> **ASSIGNMENT**
Once the images are set aside, return every entry exactly.

> **MATERIAL FOR THIS EXERCISE**
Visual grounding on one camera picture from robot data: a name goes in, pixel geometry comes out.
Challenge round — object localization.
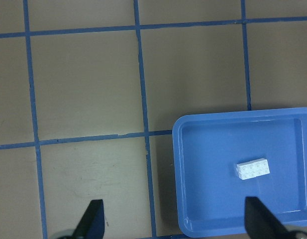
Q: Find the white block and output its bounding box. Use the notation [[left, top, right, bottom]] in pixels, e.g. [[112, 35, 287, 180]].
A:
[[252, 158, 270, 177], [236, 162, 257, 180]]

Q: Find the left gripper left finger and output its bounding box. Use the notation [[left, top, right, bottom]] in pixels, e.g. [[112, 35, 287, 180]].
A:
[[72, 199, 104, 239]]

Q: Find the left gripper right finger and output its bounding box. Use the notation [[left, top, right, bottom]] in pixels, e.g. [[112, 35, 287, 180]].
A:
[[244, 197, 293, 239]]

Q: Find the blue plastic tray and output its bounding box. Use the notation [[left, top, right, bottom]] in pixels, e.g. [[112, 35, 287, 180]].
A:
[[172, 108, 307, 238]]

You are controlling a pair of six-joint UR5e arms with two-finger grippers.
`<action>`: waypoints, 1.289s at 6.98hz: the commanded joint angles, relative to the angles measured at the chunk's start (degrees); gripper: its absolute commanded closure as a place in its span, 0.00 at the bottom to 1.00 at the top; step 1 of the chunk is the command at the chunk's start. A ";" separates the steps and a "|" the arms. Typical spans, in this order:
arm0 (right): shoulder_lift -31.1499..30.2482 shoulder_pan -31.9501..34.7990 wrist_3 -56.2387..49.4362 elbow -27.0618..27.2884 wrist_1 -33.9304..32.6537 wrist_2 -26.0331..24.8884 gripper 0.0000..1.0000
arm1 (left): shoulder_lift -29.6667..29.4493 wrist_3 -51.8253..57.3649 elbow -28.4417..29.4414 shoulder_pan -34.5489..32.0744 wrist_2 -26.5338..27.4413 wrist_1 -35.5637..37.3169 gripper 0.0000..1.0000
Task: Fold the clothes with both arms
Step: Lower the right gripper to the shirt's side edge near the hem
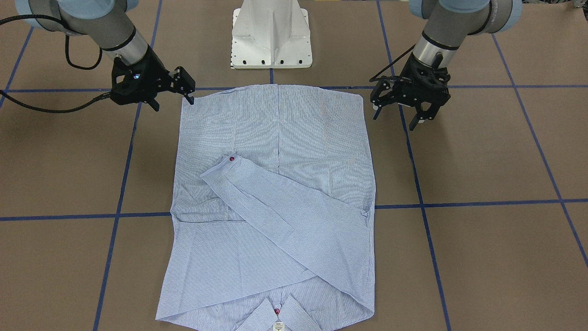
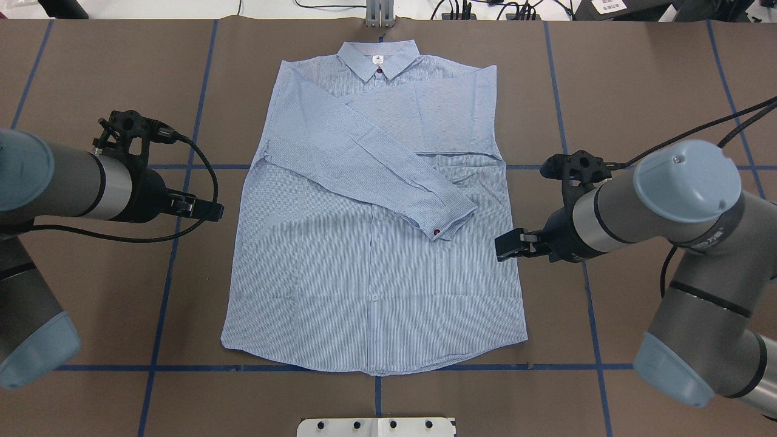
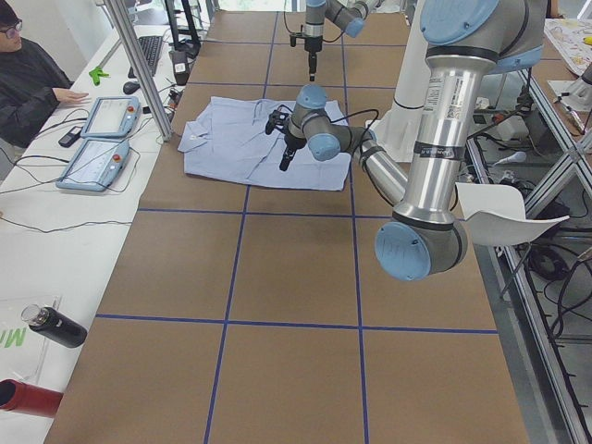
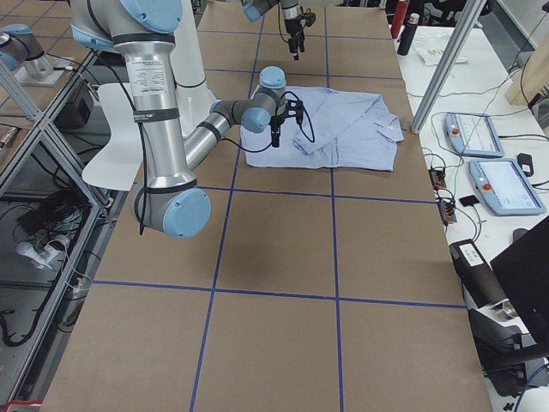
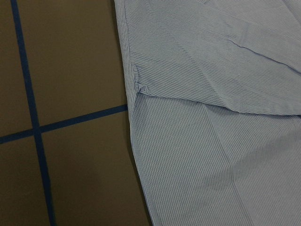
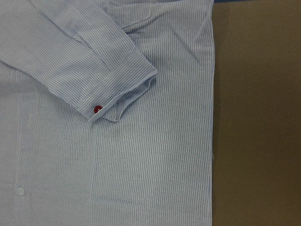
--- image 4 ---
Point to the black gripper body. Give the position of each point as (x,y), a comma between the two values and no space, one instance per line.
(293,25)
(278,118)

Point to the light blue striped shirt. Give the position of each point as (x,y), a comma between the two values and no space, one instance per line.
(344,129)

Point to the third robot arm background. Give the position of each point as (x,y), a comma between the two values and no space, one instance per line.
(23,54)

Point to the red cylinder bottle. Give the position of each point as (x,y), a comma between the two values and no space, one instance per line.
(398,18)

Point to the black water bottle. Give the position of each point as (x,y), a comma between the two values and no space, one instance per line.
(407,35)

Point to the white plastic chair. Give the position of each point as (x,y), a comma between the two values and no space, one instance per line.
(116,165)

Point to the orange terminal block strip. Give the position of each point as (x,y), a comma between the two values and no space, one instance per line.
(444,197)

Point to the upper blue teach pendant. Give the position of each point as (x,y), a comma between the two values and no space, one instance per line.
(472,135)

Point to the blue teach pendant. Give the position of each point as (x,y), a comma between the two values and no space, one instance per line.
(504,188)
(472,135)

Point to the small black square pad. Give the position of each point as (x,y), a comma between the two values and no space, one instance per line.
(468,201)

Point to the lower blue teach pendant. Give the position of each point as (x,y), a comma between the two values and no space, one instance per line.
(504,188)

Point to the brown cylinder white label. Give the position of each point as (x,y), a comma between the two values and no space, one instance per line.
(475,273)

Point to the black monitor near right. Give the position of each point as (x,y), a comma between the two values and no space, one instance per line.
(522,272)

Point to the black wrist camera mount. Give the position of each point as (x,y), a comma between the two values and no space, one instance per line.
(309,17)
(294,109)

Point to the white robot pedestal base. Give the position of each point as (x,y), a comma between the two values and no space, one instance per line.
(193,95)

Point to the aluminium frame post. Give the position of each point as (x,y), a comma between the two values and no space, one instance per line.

> **REPLY**
Visual grounding on one camera picture from robot data: a name goes in, pixel geometry comes out.
Challenge round — object localization.
Q: Find the white block and output its bounding box. Use the notation [[left, top, right, bottom]] in pixels, e.g. [[112, 35, 287, 180]].
A:
[[252, 158, 270, 177], [236, 162, 257, 180]]

Q: Find the left gripper left finger and output its bounding box. Use the notation [[left, top, right, bottom]] in pixels, e.g. [[112, 35, 287, 180]].
A:
[[72, 199, 104, 239]]

Q: Find the left gripper right finger and output its bounding box. Use the notation [[left, top, right, bottom]] in pixels, e.g. [[112, 35, 287, 180]].
A:
[[244, 197, 293, 239]]

Q: Find the blue plastic tray and output its bounding box. Use the notation [[left, top, right, bottom]] in pixels, e.g. [[112, 35, 287, 180]].
A:
[[172, 108, 307, 238]]

You are controlling a pair of six-joint UR5e arms with two-finger grippers.
`<action>`: waypoints, 1.289s at 6.98hz: the commanded joint angles, relative to the angles measured at the chunk's start (degrees); gripper: its absolute commanded closure as a place in its span, 0.00 at the bottom to 1.00 at the top; step 1 of the chunk is the command at the chunk's start. A ";" separates the steps and a "|" the arms. Typical spans, in this order:
arm0 (right): shoulder_lift -31.1499..30.2482 shoulder_pan -31.9501..34.7990 wrist_3 -56.2387..49.4362 elbow -27.0618..27.2884 wrist_1 -33.9304..32.6537 wrist_2 -26.0331..24.8884 gripper 0.0000..1.0000
arm1 (left): shoulder_lift -29.6667..29.4493 wrist_3 -51.8253..57.3649 elbow -28.4417..29.4414 shoulder_pan -34.5489..32.0744 wrist_2 -26.5338..27.4413 wrist_1 -35.5637..37.3169 gripper 0.0000..1.0000
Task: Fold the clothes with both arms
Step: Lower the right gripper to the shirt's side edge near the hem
--- image 4 ---
Point to the black gripper body. Give the position of each point as (x,y), a comma between the two values and no space, one instance per line.
(293,25)
(278,118)

Point to the light blue striped shirt. Give the position of each point as (x,y), a comma between the two values and no space, one instance per line.
(344,129)

Point to the third robot arm background. Give the position of each point as (x,y), a comma between the two values and no space, one instance per line.
(23,54)

Point to the red cylinder bottle. Give the position of each point as (x,y), a comma between the two values and no space, one instance per line.
(398,18)

Point to the black water bottle. Give the position of each point as (x,y), a comma between the two values and no space, one instance per line.
(407,35)

Point to the white plastic chair. Give the position of each point as (x,y), a comma between the two values and no space, one instance per line.
(116,165)

Point to the orange terminal block strip. Give the position of each point as (x,y), a comma between the two values and no space, one instance per line.
(444,197)

Point to the upper blue teach pendant. Give the position of each point as (x,y), a comma between the two values and no space, one instance per line.
(472,135)

Point to the blue teach pendant. Give the position of each point as (x,y), a comma between the two values and no space, one instance per line.
(504,188)
(472,135)

Point to the small black square pad. Give the position of each point as (x,y), a comma between the two values and no space, one instance per line.
(468,201)

Point to the lower blue teach pendant. Give the position of each point as (x,y), a comma between the two values and no space, one instance per line.
(504,188)

Point to the brown cylinder white label. Give the position of each point as (x,y), a comma between the two values and no space, one instance per line.
(475,273)

Point to the black monitor near right. Give the position of each point as (x,y), a comma between the two values and no space, one instance per line.
(522,272)

Point to the black wrist camera mount. Give the position of each point as (x,y), a comma between the two values and no space, one instance per line.
(309,17)
(294,109)

Point to the white robot pedestal base. Give the position of each point as (x,y), a comma between the two values and no space, one instance per line.
(193,95)

Point to the aluminium frame post. Give the position of each point as (x,y), a comma between the two values and no space, one instance per line.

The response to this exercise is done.